Sembra una frase retorica ma non lo è: “Periscopio è un giornale senza padrini e senza padroni”. Siamo orgogliosamente antifascisti, pacifisti, nonviolenti, femministi, ambientalisti. Crediamo nella Sinistra (anche se la Sinistra non crede più a se stessa), ma non apparteniamo a nessuna casa politica, non fiancheggiamo nessun partito e nessun leader. Anzi, diffidiamo dei leader e dei capipopolo, perfino degli eroi. Non ci piacciono i muri, quelli materiali come  quelli immateriali, frutto del pregiudizio e dell’egoismo. Ci piace “il popolo” (quello scritto in Costituzione) e vorremmo cancellare “la nazione”, premessa di ogni guerra e  di ogni violenza.

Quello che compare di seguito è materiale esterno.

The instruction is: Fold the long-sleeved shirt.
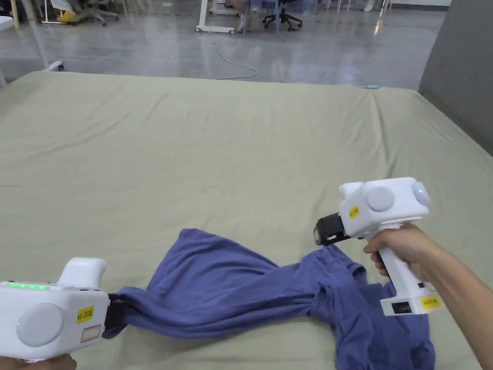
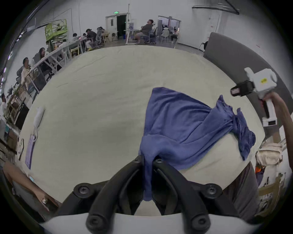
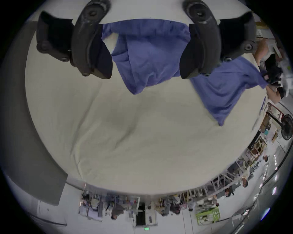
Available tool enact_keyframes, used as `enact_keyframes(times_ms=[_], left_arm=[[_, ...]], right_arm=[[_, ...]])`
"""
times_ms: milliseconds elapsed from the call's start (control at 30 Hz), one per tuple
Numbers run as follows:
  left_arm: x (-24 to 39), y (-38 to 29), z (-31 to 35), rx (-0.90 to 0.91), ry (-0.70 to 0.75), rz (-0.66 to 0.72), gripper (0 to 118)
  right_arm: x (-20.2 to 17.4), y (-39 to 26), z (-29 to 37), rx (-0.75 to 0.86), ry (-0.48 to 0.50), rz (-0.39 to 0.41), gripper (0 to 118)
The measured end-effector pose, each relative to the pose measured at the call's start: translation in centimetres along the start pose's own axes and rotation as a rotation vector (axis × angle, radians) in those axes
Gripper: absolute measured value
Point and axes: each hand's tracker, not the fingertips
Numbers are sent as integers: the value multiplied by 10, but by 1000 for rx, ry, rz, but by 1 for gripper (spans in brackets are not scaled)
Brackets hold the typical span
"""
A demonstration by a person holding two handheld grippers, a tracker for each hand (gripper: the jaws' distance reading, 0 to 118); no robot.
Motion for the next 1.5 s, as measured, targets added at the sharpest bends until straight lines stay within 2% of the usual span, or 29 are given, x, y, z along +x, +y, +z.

Periscopio è quindi un giornale popolare, non nazionalpopolare. Un quotidiano “generalista”,  scritto per essere letto da tutti (“quelli che hanno letto milioni di libri o che non sanno nemmeno parlare” F. De Gregori), da tutti quelli che coltivano la curiosità, e non dalle elites, dai circoli degli addetti ai lavori, dagli intellettuali del vuoto e della chiacchiera.

Periscopio è  proprietà di un azionariato diffuso e partecipato, garanzia di una gestitone collettiva e democratica del quotidiano. Si finanzia, quindi vive, grazie ai liberi contributi dei suoi lettori amici e sostenitori. Accetta e ospita sponsor ed inserzionisti solo socialmente, eticamente e culturalmente meritevoli.

Nato quasi otto anni fa con il nome Ferraraitalia già con una vocazione glocal, oggi il quotidiano è diventato: Periscopio naviga già in mare aperto, rivolgendosi a un pubblico nazionale e non solo. Non ci dimentichiamo però di Ferrara, la città che ospita la redazione e dove ogni giorno si fabbrica il giornale. e Ferraraitalia continua a vivere dentro Periscopio all’interno di una sezione speciale, una parte importante del tutto. 
Oggi Periscopio ha oltre 320.000 lettori, ma vogliamo crescere e farsi conoscere. Dipenderà da chi lo scrive ma soprattutto da chi lo legge e lo condivide con chi ancora non lo conosce. Per una volta, stare nella stessa barca può essere una avventura affascinante.  Buona navigazione a tutti.

Tutti i contenuti di Periscopio, salvo espressa indicazione, sono free. Possono essere liberamente stampati, diffusi e ripubblicati, indicando fonte, autore e data di pubblicazione su questo quotidiano.